The data have a nested structure: for each respondent, the ego, the data contains information about her individual characteristics (Level 2) and information about characteristics of all alter-alter comparisons among his network peers (Level 1). For example, if a particular ego has 8 alters, this is represented with (8×7)/2=28 level-1 observations. We estimate the following specifications:
1. Null model with no explanatory variables. Summarized in Appendix A1;
2. Model with fixed effects for all explanatory variables apart from pairwise redundancy (Model 1);
3. Model with fixed effects for all explanatory variables and pairwise redundancy as a linear effect (Model 2); and
4. Model above in which the linear effect of pairwise redundancy is replaced with a linear spline effect (Model 3).

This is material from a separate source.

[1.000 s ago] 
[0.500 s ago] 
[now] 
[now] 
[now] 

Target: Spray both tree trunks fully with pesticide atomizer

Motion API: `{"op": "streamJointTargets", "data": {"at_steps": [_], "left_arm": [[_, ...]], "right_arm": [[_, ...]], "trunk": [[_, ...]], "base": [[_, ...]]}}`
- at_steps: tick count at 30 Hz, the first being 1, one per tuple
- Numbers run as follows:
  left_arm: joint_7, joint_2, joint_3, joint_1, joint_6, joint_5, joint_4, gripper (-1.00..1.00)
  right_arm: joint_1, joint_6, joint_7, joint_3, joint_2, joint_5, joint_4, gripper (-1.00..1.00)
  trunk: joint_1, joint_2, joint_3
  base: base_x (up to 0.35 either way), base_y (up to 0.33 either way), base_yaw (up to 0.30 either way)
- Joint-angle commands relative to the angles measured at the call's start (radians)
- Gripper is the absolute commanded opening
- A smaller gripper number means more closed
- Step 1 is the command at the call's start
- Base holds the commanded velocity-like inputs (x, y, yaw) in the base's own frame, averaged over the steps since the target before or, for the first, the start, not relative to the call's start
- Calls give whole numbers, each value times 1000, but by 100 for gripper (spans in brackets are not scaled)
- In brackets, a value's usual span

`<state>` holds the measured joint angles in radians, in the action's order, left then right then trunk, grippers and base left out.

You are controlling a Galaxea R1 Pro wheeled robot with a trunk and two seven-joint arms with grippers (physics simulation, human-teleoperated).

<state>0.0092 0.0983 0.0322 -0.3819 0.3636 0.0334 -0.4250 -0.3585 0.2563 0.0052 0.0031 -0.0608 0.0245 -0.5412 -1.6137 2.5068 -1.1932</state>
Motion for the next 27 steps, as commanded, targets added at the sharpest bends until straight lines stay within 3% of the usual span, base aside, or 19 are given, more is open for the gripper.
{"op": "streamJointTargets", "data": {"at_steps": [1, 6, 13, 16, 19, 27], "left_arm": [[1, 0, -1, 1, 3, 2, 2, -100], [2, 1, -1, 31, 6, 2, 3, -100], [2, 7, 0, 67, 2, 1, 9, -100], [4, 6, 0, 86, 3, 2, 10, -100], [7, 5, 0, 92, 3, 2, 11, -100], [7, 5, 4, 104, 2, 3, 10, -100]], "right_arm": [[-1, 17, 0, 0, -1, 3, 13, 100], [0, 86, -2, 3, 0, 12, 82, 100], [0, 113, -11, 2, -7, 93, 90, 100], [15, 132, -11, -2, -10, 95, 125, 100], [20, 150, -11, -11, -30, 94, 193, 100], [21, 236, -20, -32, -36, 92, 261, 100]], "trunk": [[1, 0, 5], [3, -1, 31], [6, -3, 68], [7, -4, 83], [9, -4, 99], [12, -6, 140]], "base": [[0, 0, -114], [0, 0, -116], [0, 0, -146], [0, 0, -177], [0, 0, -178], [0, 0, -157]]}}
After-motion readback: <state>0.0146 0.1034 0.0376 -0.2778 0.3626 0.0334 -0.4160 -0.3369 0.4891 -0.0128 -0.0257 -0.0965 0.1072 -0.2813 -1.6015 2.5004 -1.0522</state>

Overall, the null model statistics indicate that percentage of variation in dependent variable that can be attributed to between-ego variation is equal to 16.1. AIC values indicate that models are improved by adding level-one and level-two variables (c.f. Table 5).
Let us start with our main variable of interest – pairwise redundancy. Including it as a predictor with a linear effect next to the other explanatory variables significantly improves the fit (Model 2 vs Model 1). The effect is positive and significant, albeit small. This implies that, on average, the more redundant the alters are to ego, the more similar are the resources contributed by those alters. As we have explained in Section 2.3, the structural holes and specialization arguments imply partially conflicting predictions with respect to the effects of redundancy of collaboration ties on similarity of resources contributed. Assuming that, in the structural holes argument, the effect of pairwise redundancy on resource similarity is constant across the redundancy scale, this result is in favor of our H1.
The specialization argument and H2 formulated in Section 2.2 assumed that specialization takes place in densely collaborating groups. This corresponds only to the interval [1; ∞] of pairwise redundancy. As a consequence, a proper test of these hypotheses is included in Model 3 in which pairwise redundancy is represented with a two-segment linear spline with a knot at 1. The effect is positive in the interval [0; 1] and slightly negative in the interval [1; ∞]. This is consistent with H2 implying that in densely collaborating groups alters are more likely to contribute dissimilar resources to ego. It should be noted that the negative effect in the [1; ∞] interval is rather small (although significant).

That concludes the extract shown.